Well I bit the bullet.
Just picked up a Sig p229 .40 from a local gunshop. Used but looks brand new.
I paid $473 out the door. It came with 1 mag though but has nightsights and houge grips just what I was going to do to it. I took it to another local store and all three guys there said I came out good. Now is to find some ammo and test my baby out....... come on Walmart..... come on....I'm dying here.








[/URL] [/IMG]








[/URL] [/IMG]








[/URL] [/IMG]


----------



## literaltrance (Dec 24, 2008)

boildown said:


> Well I bit the bullet.
> Just picked up a Sig p229 .40 from a local gunshop. Used but looks brand new.
> I paid $473 out the door. It came with 1 mag though but has nightsights and houge grips just what I was going to do to it. I took it to another local store and all three guys there said I came out good. Now is to find some ammo and test my baby out come on Walmart..... come on....I'm dying here:smt022


A "like new" Sig for $473 is a steal. A "like new" Sig with night sights and hogue grips for $473 is highway robbery.... congrats on that find...


----------



## Mike_E (Nov 21, 2007)

Congrats! I agree with literaltrance - that is a steal considering you're getting a great condition P229 with those SIG sights. Just go out and buy a few additional mags and a holster and you're all set.

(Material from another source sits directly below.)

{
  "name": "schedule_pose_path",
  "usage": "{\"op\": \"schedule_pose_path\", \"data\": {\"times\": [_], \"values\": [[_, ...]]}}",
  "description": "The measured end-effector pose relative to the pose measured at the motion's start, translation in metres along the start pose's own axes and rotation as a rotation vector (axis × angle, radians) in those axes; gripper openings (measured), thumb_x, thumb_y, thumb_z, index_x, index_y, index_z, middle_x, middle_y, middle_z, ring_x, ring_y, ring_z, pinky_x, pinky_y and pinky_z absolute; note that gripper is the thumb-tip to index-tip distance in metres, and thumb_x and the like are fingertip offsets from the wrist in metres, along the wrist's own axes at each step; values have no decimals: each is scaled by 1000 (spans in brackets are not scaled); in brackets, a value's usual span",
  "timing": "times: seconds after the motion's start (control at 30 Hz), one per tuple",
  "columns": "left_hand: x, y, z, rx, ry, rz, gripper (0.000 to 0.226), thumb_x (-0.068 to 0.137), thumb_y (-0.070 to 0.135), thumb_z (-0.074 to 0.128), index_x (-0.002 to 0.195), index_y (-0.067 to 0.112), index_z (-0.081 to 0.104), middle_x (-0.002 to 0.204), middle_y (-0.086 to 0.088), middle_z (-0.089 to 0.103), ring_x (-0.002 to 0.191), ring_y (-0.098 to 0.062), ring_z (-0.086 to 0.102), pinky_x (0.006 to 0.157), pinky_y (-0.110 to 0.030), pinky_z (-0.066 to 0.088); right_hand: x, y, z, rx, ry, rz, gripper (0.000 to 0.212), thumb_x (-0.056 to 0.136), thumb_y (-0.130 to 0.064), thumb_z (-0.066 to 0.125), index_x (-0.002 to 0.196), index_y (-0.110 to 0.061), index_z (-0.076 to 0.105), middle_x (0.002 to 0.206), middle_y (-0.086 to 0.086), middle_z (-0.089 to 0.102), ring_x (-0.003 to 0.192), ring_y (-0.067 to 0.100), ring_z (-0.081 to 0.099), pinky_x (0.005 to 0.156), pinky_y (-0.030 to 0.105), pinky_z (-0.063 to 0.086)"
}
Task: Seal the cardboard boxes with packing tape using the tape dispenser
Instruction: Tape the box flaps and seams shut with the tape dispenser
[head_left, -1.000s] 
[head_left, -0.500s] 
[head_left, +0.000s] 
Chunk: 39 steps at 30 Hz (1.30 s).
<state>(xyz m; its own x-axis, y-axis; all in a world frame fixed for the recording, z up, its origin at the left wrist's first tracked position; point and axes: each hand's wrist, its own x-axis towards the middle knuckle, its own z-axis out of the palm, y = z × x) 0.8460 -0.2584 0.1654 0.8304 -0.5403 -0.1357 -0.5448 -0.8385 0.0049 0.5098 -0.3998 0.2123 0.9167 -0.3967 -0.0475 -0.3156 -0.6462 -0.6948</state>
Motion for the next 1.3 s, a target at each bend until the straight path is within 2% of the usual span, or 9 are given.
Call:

Take that baby out and shoot her...then bring us back a range report. Thanks for sharing and welcome to the SIG family!


----------



## jimmy (Feb 3, 2009)

Congratulations...That's a good looking SIG...Shoot safe and enjoy.


----------



## benzuncle (Aug 29, 2007)

Boildown, is this the P229 you were looking at back in December? I'm glad you are "in the game" now. I added a P239, also used to my Sig armory. It is chambered in 357sig. I'm up and reloading already. Your P229 is like the one that the U.S. Sky Marshal insisted I fire 100 rounds through. Congratulations!


----------



## gnet158 (Feb 5, 2009)

It does look new, great find. Love the grips. Congrats!


----------



## BeefyBeefo (Jan 30, 2008)

Congrats on the purchase, and a good deal. You might want to order some ammo online, just in case your Walmart takes a while. :smt023


----------



## DevilsJohnson (Oct 21, 2007)

I have that same model, you'll love it. you did pretty good on it, i got mine for 525.00 and six mags. It's one of the only "non 1911" type guns I like carrying. Can't wait to see a range report :smt023


----------



## boildown (Nov 21, 2008)

benzuncle said:


> Boildown, is this the P229 you were looking at back in December? I'm glad you are "in the game" now. I added a P239, also used to my Sig armory. It is chambered in 357sig. I'm up and reloading already. Your P229 is like the one that the U.S. Sky Marshal insisted I fire 100 rounds through. Congratulations!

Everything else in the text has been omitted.